Output only the lines below from the one containing "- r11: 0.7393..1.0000" to the one containing "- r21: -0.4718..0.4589", exactly as written, both ends kept.

── Data shown ──

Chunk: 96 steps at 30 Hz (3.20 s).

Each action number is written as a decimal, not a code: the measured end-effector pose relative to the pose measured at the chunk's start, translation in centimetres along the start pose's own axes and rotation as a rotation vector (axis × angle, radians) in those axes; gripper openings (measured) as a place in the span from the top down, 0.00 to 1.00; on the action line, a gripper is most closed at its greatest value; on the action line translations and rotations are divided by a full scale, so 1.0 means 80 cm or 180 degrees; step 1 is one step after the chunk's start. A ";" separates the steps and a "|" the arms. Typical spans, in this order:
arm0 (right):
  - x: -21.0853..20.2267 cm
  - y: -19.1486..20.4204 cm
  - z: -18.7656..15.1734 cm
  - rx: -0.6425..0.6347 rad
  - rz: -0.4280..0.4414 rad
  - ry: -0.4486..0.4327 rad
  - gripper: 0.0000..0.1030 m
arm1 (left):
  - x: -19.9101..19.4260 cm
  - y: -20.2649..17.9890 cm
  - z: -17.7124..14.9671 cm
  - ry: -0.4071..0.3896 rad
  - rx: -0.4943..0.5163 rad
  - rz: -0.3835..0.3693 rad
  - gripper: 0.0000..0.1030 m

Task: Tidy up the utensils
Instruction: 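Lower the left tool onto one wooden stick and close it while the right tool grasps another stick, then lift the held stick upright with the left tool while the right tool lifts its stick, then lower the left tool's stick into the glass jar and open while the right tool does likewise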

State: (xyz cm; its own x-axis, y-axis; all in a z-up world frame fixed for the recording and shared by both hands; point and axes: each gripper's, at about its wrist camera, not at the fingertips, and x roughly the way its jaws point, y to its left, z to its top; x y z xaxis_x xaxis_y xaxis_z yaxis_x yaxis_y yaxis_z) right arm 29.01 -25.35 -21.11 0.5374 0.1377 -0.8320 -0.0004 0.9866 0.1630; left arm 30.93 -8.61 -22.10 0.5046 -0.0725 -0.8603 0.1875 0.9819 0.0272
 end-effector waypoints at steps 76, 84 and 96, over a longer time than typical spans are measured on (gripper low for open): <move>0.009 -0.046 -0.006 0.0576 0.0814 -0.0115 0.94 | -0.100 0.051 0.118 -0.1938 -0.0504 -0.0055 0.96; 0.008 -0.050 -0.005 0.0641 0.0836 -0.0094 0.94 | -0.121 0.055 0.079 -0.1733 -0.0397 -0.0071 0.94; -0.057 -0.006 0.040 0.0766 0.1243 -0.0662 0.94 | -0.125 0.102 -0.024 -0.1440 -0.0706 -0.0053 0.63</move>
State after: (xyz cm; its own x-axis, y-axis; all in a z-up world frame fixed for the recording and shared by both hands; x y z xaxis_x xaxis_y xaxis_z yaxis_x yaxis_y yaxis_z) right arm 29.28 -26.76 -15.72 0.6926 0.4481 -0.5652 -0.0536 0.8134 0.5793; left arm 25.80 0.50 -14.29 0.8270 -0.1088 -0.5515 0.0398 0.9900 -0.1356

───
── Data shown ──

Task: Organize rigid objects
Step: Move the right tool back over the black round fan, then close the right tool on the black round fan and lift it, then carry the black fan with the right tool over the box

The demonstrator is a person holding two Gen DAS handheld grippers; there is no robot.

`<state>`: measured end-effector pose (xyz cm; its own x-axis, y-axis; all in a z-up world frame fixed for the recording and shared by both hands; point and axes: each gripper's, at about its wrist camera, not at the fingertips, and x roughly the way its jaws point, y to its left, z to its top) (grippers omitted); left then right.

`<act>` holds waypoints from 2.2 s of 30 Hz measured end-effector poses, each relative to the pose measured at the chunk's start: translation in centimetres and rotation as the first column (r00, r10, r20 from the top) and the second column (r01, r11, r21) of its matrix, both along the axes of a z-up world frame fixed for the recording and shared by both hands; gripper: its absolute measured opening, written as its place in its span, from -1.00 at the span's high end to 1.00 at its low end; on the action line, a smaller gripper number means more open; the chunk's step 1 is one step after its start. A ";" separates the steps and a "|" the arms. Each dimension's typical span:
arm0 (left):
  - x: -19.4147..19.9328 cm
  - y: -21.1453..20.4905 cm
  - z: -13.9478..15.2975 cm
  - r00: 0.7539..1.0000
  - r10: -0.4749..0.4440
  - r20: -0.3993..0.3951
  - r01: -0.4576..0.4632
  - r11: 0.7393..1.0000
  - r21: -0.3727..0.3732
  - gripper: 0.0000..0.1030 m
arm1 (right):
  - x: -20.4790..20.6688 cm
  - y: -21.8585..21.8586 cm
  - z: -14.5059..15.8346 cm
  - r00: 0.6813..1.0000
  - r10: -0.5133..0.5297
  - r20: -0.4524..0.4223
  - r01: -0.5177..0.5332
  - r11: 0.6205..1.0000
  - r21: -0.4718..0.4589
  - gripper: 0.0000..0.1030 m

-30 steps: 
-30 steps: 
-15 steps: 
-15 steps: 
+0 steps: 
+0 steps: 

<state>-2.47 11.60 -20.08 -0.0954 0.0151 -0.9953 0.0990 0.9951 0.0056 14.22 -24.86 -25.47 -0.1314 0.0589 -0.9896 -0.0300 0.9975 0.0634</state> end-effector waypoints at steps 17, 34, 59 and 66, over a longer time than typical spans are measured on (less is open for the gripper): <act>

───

• Finished exercise:
  - r11: 0.7393..1.0000
  - r21: -0.3727..0.3732
  - gripper: 0.0000..0.1030 m
arm1 (right):
  - x: -20.4790..20.6688 cm
  - y: -21.8585..21.8586 cm
  - z: -14.5059..15.8346 cm
  - r00: 0.6813..1.0000
  - r10: -0.5133..0.5297
  - r20: -0.4524..0.4223
  - r01: -0.5177..0.5332
  - r11: 0.6205..1.0000
  - r21: -0.4718..0.4589

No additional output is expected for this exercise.